MATERIAL PROVIDED below:

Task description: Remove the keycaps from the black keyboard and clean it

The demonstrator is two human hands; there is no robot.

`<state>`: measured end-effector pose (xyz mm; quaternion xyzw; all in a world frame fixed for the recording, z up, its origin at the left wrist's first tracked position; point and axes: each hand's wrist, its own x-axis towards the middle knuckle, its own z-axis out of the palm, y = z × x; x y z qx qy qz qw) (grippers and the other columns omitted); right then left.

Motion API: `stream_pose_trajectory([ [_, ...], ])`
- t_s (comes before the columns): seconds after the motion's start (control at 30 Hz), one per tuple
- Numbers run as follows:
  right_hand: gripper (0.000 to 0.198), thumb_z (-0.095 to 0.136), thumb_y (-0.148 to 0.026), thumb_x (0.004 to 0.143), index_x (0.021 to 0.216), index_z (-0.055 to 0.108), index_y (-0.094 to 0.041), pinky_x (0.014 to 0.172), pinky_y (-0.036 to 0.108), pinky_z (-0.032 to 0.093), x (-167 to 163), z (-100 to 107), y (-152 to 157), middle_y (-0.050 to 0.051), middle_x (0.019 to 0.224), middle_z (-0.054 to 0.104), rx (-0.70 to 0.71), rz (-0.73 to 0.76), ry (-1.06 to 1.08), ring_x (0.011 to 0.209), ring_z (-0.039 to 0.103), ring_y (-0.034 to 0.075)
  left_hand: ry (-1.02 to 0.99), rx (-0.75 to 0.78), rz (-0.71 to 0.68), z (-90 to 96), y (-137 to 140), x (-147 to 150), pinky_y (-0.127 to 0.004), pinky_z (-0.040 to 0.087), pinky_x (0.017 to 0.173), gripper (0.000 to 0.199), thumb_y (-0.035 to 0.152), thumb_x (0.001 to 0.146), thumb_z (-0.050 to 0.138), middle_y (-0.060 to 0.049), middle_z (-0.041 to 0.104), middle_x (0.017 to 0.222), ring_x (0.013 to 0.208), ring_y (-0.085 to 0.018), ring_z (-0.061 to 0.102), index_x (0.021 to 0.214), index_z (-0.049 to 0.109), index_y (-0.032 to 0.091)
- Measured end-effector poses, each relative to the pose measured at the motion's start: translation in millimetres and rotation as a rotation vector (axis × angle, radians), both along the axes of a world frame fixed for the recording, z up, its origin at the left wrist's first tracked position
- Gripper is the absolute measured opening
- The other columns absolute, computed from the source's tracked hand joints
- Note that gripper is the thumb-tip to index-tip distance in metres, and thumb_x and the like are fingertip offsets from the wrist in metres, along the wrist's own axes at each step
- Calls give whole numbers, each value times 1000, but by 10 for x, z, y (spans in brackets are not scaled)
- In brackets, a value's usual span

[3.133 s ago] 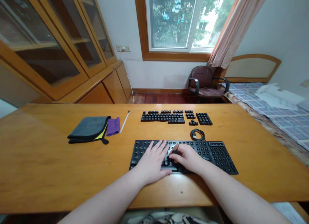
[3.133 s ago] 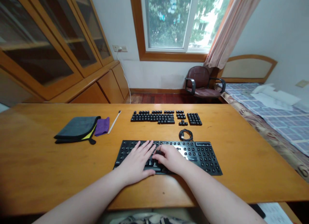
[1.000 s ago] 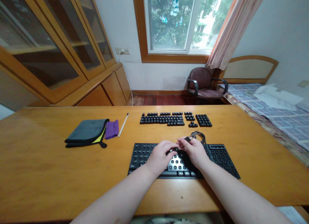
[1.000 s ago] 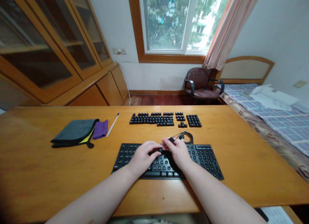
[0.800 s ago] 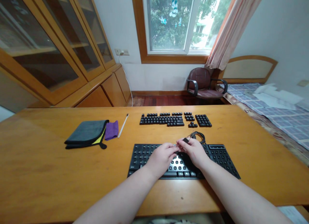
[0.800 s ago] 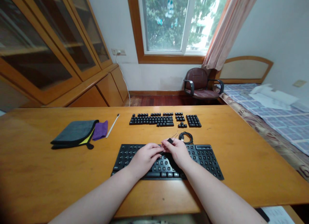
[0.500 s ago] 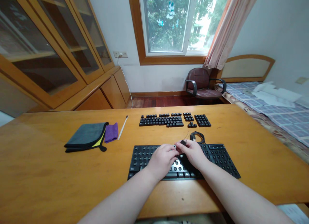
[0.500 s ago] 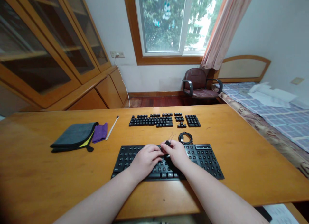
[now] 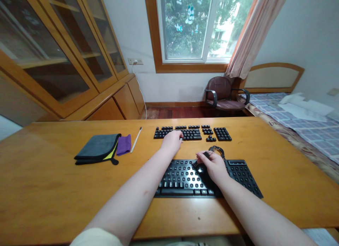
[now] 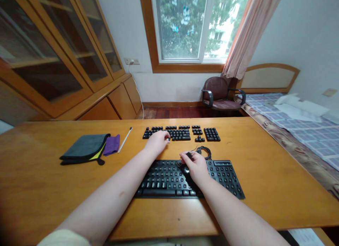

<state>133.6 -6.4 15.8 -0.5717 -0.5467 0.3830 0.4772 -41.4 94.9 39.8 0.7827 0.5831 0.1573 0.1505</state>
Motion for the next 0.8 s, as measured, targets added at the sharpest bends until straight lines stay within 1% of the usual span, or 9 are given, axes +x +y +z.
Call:
stream_pose_trajectory([
  [0.1, 38, 61, -52, 74, 64, 66, -16, 69, 32, 48, -5, 16, 2, 8, 69, 67, 15, -7, -11, 71, 62, 21, 30, -41, 29, -164, 208, 104, -29, 45, 77, 19, 18, 68, 70, -5, 67, 91, 88, -21, 61, 86, 65, 21],
  [0.2, 37, 61, -52, 74, 67, 67, -16, 68, 32, 48, -4, 27, -3, 7, 67, 67, 22, -15, 1, 68, 62, 20, 36, -52, 57, -329, 233, 149, -28, 44, 77, 19, 19, 71, 68, -5, 66, 92, 88, -20, 60, 89, 63, 21],
  [0.3, 35, 61, -50, 75, 66, 66, -17, 69, 32, 48, 3, 22, -9, 7, 68, 67, 31, -3, 2, 68, 62, 20, 31, -49, 75, -419, 220, 133, -27, 43, 78, 17, 20, 74, 66, -5, 65, 95, 88, -18, 59, 91, 63, 20],
  [0.4, 35, 59, -48, 77, 63, 65, -17, 71, 32, 47, 11, 10, -14, 7, 70, 67, 50, 24, -29, 72, 62, 21, 28, -43, 84, -449, 231, 101, -26, 42, 77, 16, 22, 76, 65, -6, 63, 97, 88, -17, 59, 91, 63, 19],
  [0.5, 33, 59, -46, 78, 63, 65, -17, 72, 33, 47, 13, 12, -18, 7, 69, 67, 64, 31, -44, 71, 62, 21, 27, -25, 82, -461, 233, 75, -25, 42, 76, 16, 21, 77, 64, -5, 62, 98, 87, -17, 58, 92, 63, 19],
  [0.8, 32, 59, -45, 78, 62, 65, -17, 69, 32, 48, 2, 63, -39, 8, 68, 67, 67, 30, -41, 72, 63, 21, 47, 33, 63, -471, 182, 51, -27, 42, 78, 13, 21, 80, 58, -6, 61, 99, 89, -18, 58, 93, 63, 20],
])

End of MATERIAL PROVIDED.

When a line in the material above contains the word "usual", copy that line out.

- In brackets, a value's usual span
Motion for the next 0.8 s, as measured, targets added at the sharpest bends until straight lines stay within 1% of the usual span, or 9 are given, axes +x +y +z.

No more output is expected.